_Assignment_
Repeat every line of the data exactly; the pictures stay out.
---+---
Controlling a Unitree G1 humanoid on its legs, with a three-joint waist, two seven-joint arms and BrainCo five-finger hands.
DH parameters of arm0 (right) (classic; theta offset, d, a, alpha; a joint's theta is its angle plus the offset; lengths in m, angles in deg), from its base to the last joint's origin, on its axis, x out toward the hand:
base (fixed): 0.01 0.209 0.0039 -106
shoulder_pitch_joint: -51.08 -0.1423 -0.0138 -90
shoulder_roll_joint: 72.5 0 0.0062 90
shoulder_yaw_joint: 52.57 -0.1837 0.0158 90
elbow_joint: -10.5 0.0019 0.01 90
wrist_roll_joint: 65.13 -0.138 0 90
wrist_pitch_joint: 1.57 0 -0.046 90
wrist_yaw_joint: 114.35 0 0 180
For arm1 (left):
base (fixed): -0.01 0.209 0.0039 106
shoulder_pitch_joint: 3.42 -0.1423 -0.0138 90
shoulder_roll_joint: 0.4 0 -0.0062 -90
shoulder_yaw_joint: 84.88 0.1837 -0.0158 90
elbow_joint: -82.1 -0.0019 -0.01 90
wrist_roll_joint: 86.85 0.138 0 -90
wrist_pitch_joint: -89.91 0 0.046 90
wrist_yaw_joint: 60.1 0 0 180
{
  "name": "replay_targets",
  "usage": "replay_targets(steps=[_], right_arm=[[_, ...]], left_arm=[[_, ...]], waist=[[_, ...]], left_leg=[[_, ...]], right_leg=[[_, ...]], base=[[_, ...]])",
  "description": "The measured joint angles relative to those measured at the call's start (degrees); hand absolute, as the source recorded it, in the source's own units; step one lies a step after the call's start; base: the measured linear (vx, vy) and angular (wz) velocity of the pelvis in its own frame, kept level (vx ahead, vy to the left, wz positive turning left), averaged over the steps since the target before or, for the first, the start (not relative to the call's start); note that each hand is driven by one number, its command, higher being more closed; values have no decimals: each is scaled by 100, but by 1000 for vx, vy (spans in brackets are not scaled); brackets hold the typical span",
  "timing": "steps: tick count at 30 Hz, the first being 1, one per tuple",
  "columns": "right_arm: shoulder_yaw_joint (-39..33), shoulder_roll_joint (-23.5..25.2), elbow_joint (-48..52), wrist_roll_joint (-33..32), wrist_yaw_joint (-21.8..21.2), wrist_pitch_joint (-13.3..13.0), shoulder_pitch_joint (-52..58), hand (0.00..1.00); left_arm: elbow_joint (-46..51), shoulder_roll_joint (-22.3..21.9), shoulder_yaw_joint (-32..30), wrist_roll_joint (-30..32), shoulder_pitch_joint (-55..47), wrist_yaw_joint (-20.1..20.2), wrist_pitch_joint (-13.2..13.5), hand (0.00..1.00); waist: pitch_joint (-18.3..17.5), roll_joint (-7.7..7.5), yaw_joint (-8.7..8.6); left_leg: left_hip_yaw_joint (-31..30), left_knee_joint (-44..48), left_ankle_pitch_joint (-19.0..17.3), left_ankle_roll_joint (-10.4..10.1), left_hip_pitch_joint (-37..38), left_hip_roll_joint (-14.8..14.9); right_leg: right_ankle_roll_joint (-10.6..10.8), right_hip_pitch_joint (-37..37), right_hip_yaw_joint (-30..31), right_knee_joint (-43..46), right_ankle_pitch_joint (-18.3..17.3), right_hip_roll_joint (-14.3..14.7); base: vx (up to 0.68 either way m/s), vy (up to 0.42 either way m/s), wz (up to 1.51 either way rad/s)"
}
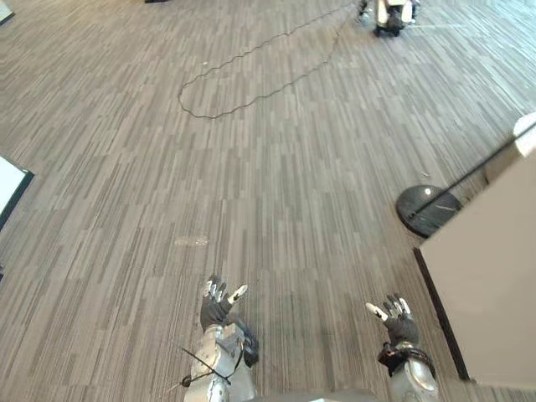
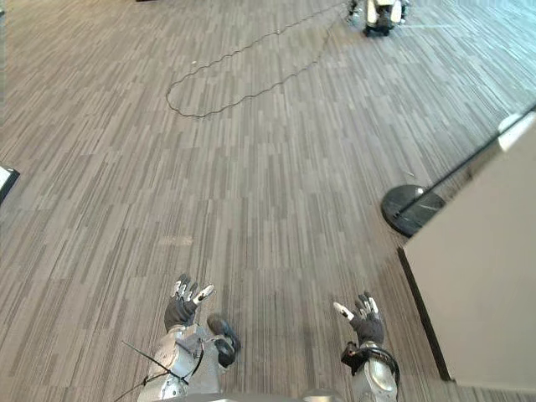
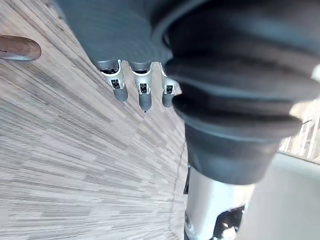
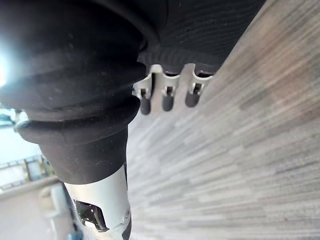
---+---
_Exercise solution_
Controlling a Unitree G1 humanoid on its legs, with a three-joint waist, two seven-joint arms and BrainCo five-finger hands.
DH parameters of arm0 (right) (classic; theta offset, d, a, alpha; a joint's theta is its angle plus the offset; lengths in m, angles in deg), from its base to the last joint's origin, on its axis, x out toward the hand:
base (fixed): 0.01 0.209 0.0039 -106
shoulder_pitch_joint: -51.08 -0.1423 -0.0138 -90
shoulder_roll_joint: 72.5 0 0.0062 90
shoulder_yaw_joint: 52.57 -0.1837 0.0158 90
elbow_joint: -10.5 0.0019 0.01 90
wrist_roll_joint: 65.13 -0.138 0 90
wrist_pitch_joint: 1.57 0 -0.046 90
wrist_yaw_joint: 114.35 0 0 180
For arm1 (left):
base (fixed): -0.01 0.209 0.0039 106
shoulder_pitch_joint: 3.42 -0.1423 -0.0138 90
shoulder_roll_joint: 0.4 0 -0.0062 -90
shoulder_yaw_joint: 84.88 0.1837 -0.0158 90
elbow_joint: -82.1 -0.0019 -0.01 90
wrist_roll_joint: 86.85 0.138 0 -90
wrist_pitch_joint: -89.91 0 0.046 90
wrist_yaw_joint: 60.1 0 0 180
{
  "name": "replay_targets",
  "usage": "replay_targets(steps=[_], right_arm=[[_, ...]], left_arm=[[_, ...]], waist=[[_, ...]], left_leg=[[_, ...]], right_leg=[[_, ...]], base=[[_, ...]])",
  "description": "The measured joint angles relative to those measured at the call's start (degrees); hand absolute, as the source recorded it, in the source's own units; step one lies a step after the call's start; base: the measured linear (vx, vy) and angular (wz) velocity of the pelvis in its own frame, kept level (vx ahead, vy to the left, wz positive turning left), averaged over the steps since the target before or, for the first, the start (not relative to the call's start); note that each hand is driven by one number, its command, higher being more closed; values have no decimals: each is scaled by 100, but by 1000 for vx, vy (spans in brackets are not scaled); brackets hold the typical span",
  "timing": "steps: tick count at 30 Hz, the first being 1, one per tuple",
  "columns": "right_arm: shoulder_yaw_joint (-39..33), shoulder_roll_joint (-23.5..25.2), elbow_joint (-48..52), wrist_roll_joint (-33..32), wrist_yaw_joint (-21.8..21.2), wrist_pitch_joint (-13.3..13.0), shoulder_pitch_joint (-52..58), hand (0.00..1.00); left_arm: elbow_joint (-46..51), shoulder_roll_joint (-22.3..21.9), shoulder_yaw_joint (-32..30), wrist_roll_joint (-30..32), shoulder_pitch_joint (-55..47), wrist_yaw_joint (-20.1..20.2), wrist_pitch_joint (-13.2..13.5), hand (0.00..1.00); waist: pitch_joint (-18.3..17.5), roll_joint (-7.7..7.5), yaw_joint (-8.7..8.6); left_leg: left_hip_yaw_joint (-31..30), left_knee_joint (-44..48), left_ankle_pitch_joint (-19.0..17.3), left_ankle_roll_joint (-10.4..10.1), left_hip_pitch_joint (-37..38), left_hip_roll_joint (-14.8..14.9); right_leg: right_ankle_roll_joint (-10.6..10.8), right_hip_pitch_joint (-37..37), right_hip_yaw_joint (-30..31), right_knee_joint (-43..46), right_ankle_pitch_joint (-18.3..17.3), right_hip_roll_joint (-14.3..14.7); base: vx (up to 0.68 either way m/s), vy (up to 0.42 either way m/s), wz (up to 1.51 either way rad/s)"
}

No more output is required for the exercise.